• **The task**
The full set of entries, reproduced exactly, is the expected answer.

• **Materials provided**
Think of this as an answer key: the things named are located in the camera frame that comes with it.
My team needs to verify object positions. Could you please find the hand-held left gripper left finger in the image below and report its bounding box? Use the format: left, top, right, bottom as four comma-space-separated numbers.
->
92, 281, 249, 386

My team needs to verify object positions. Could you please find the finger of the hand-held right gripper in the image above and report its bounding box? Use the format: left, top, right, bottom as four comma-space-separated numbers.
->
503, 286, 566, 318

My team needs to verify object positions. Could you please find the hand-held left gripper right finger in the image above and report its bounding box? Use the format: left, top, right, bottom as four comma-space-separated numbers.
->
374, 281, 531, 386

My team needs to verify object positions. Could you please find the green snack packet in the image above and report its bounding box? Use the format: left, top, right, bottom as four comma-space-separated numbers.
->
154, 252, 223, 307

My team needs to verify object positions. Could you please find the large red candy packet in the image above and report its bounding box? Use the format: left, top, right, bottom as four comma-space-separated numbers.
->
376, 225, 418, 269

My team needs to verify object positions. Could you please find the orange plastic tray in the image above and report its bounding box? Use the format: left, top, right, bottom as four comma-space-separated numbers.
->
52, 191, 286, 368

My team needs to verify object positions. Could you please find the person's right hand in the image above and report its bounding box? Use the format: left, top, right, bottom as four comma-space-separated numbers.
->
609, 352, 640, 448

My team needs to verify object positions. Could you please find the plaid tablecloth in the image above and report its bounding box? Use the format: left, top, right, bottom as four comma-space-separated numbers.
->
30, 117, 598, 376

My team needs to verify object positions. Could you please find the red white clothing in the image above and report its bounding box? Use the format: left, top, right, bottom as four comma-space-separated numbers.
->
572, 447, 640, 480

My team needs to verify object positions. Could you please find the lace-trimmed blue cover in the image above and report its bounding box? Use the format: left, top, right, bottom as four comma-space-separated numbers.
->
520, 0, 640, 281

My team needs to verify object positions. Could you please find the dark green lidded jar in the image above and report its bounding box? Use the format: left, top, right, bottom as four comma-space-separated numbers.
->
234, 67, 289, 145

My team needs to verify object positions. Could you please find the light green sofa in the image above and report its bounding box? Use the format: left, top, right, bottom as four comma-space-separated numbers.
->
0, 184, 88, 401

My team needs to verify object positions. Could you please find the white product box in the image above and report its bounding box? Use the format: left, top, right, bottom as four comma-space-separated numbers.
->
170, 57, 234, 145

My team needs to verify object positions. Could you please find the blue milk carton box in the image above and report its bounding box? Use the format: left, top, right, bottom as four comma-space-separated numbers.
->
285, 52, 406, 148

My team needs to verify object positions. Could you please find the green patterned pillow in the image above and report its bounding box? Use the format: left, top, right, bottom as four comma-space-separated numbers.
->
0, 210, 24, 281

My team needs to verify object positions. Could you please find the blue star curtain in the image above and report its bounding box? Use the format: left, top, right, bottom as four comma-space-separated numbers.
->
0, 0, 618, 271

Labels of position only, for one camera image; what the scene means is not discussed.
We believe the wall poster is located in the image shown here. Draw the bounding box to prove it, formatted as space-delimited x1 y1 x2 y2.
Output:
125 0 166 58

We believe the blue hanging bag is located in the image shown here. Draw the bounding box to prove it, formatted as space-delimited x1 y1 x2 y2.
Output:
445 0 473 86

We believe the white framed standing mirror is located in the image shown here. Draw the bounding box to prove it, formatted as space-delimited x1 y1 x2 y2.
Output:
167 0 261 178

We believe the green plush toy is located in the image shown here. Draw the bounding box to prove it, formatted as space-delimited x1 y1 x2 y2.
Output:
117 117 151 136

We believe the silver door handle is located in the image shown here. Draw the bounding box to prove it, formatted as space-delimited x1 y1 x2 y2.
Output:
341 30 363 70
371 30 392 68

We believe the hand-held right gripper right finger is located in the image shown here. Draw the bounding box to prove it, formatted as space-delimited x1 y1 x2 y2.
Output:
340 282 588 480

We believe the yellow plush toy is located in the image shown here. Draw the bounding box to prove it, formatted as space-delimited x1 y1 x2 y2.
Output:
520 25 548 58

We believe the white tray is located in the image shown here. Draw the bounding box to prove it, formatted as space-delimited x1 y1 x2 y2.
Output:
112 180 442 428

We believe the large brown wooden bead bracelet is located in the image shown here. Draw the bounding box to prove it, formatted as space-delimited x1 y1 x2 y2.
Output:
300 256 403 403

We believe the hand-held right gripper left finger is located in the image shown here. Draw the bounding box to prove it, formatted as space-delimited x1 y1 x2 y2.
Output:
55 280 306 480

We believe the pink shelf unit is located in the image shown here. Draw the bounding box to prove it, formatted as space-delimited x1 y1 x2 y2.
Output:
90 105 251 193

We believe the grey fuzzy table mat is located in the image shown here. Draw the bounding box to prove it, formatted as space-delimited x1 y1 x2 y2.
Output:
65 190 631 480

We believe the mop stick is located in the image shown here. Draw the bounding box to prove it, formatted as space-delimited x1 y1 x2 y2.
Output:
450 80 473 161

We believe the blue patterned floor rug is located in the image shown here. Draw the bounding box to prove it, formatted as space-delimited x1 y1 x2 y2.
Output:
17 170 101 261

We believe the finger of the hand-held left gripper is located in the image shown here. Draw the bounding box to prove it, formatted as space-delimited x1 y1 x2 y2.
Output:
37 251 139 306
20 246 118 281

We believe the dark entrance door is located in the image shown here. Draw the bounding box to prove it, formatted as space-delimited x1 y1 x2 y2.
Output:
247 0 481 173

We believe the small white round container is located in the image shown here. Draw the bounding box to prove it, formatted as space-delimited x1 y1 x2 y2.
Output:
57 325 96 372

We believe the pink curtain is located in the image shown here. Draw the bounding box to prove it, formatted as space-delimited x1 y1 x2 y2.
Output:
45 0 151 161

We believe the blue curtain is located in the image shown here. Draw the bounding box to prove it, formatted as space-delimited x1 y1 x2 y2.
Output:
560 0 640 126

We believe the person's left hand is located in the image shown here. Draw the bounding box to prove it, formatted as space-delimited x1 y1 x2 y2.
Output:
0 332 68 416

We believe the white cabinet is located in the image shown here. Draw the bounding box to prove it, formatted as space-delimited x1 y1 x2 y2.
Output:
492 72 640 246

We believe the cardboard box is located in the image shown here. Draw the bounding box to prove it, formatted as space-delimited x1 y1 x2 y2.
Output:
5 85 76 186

• **Solution for this task**
Think of this as an answer key: the things named are located in the camera frame that comes with it.
My team needs to verify object positions. Could you please find the hand-held left gripper left finger in the image below and report its bounding box? Use the format: left, top, right, bottom as four comma-space-separated numbers.
->
92, 281, 249, 386

My team needs to verify object positions. Could you please find the finger of the hand-held right gripper in the image above and report its bounding box? Use the format: left, top, right, bottom as four comma-space-separated numbers.
->
503, 286, 566, 318

My team needs to verify object positions. Could you please find the hand-held left gripper right finger in the image above and report its bounding box? Use the format: left, top, right, bottom as four comma-space-separated numbers.
->
374, 281, 531, 386

My team needs to verify object positions. Could you please find the green snack packet in the image above and report its bounding box? Use the format: left, top, right, bottom as four comma-space-separated numbers.
->
154, 252, 223, 307

My team needs to verify object positions. Could you please find the large red candy packet in the image above and report its bounding box? Use the format: left, top, right, bottom as four comma-space-separated numbers.
->
376, 225, 418, 269

My team needs to verify object positions. Could you please find the orange plastic tray in the image above and report its bounding box? Use the format: left, top, right, bottom as four comma-space-separated numbers.
->
52, 191, 286, 368

My team needs to verify object positions. Could you please find the person's right hand in the image above and report its bounding box? Use the format: left, top, right, bottom as four comma-space-separated numbers.
->
609, 352, 640, 448

My team needs to verify object positions. Could you please find the plaid tablecloth in the image above and report its bounding box? Use the format: left, top, right, bottom as four comma-space-separated numbers.
->
30, 117, 598, 376

My team needs to verify object positions. Could you please find the red white clothing in the image above and report its bounding box? Use the format: left, top, right, bottom as four comma-space-separated numbers.
->
572, 447, 640, 480

My team needs to verify object positions. Could you please find the lace-trimmed blue cover in the image above and report its bounding box? Use the format: left, top, right, bottom as four comma-space-separated numbers.
->
520, 0, 640, 281

My team needs to verify object positions. Could you please find the dark green lidded jar in the image above and report its bounding box? Use the format: left, top, right, bottom as four comma-space-separated numbers.
->
234, 67, 289, 145

My team needs to verify object positions. Could you please find the light green sofa in the image above and report its bounding box? Use the format: left, top, right, bottom as four comma-space-separated numbers.
->
0, 184, 88, 401

My team needs to verify object positions. Could you please find the white product box in the image above and report its bounding box? Use the format: left, top, right, bottom as four comma-space-separated numbers.
->
170, 57, 234, 145

My team needs to verify object positions. Could you please find the blue milk carton box in the image above and report its bounding box? Use the format: left, top, right, bottom as four comma-space-separated numbers.
->
285, 52, 406, 148

My team needs to verify object positions. Could you please find the green patterned pillow in the image above and report its bounding box? Use the format: left, top, right, bottom as four comma-space-separated numbers.
->
0, 210, 24, 281

My team needs to verify object positions. Could you please find the blue star curtain in the image above and report its bounding box? Use the format: left, top, right, bottom as four comma-space-separated numbers.
->
0, 0, 618, 271

Labels of position only, for one camera image; what the scene means is not discussed.
We believe the wall poster is located in the image shown here. Draw the bounding box to prove it, formatted as space-delimited x1 y1 x2 y2.
Output:
125 0 166 58

We believe the blue hanging bag is located in the image shown here. Draw the bounding box to prove it, formatted as space-delimited x1 y1 x2 y2.
Output:
445 0 473 86

We believe the white framed standing mirror is located in the image shown here. Draw the bounding box to prove it, formatted as space-delimited x1 y1 x2 y2.
Output:
167 0 261 178

We believe the green plush toy is located in the image shown here. Draw the bounding box to prove it, formatted as space-delimited x1 y1 x2 y2.
Output:
117 117 151 136

We believe the silver door handle is located in the image shown here. Draw the bounding box to prove it, formatted as space-delimited x1 y1 x2 y2.
Output:
341 30 363 70
371 30 392 68

We believe the hand-held right gripper right finger is located in the image shown here. Draw the bounding box to prove it, formatted as space-delimited x1 y1 x2 y2.
Output:
340 282 588 480

We believe the yellow plush toy is located in the image shown here. Draw the bounding box to prove it, formatted as space-delimited x1 y1 x2 y2.
Output:
520 25 548 58

We believe the white tray is located in the image shown here. Draw the bounding box to prove it, formatted as space-delimited x1 y1 x2 y2.
Output:
112 180 442 428

We believe the large brown wooden bead bracelet is located in the image shown here. Draw the bounding box to prove it, formatted as space-delimited x1 y1 x2 y2.
Output:
300 256 403 403

We believe the hand-held right gripper left finger is located in the image shown here. Draw the bounding box to prove it, formatted as space-delimited x1 y1 x2 y2.
Output:
55 280 306 480

We believe the pink shelf unit is located in the image shown here. Draw the bounding box to prove it, formatted as space-delimited x1 y1 x2 y2.
Output:
90 105 251 193

We believe the grey fuzzy table mat is located in the image shown here. Draw the bounding box to prove it, formatted as space-delimited x1 y1 x2 y2.
Output:
65 190 631 480

We believe the mop stick is located in the image shown here. Draw the bounding box to prove it, formatted as space-delimited x1 y1 x2 y2.
Output:
450 80 473 161

We believe the blue patterned floor rug is located in the image shown here. Draw the bounding box to prove it, formatted as space-delimited x1 y1 x2 y2.
Output:
17 170 101 261

We believe the finger of the hand-held left gripper is located in the image shown here. Draw the bounding box to prove it, formatted as space-delimited x1 y1 x2 y2.
Output:
37 251 139 306
20 246 118 281

We believe the dark entrance door is located in the image shown here. Draw the bounding box to prove it, formatted as space-delimited x1 y1 x2 y2.
Output:
247 0 481 173

We believe the small white round container is located in the image shown here. Draw the bounding box to prove it, formatted as space-delimited x1 y1 x2 y2.
Output:
57 325 96 372

We believe the pink curtain is located in the image shown here. Draw the bounding box to prove it, formatted as space-delimited x1 y1 x2 y2.
Output:
45 0 151 161

We believe the blue curtain is located in the image shown here. Draw the bounding box to prove it, formatted as space-delimited x1 y1 x2 y2.
Output:
560 0 640 126

We believe the person's left hand is located in the image shown here. Draw the bounding box to prove it, formatted as space-delimited x1 y1 x2 y2.
Output:
0 332 68 416

We believe the white cabinet is located in the image shown here. Draw the bounding box to prove it, formatted as space-delimited x1 y1 x2 y2.
Output:
492 72 640 246

We believe the cardboard box is located in the image shown here. Draw the bounding box to prove it, formatted as space-delimited x1 y1 x2 y2.
Output:
5 85 76 186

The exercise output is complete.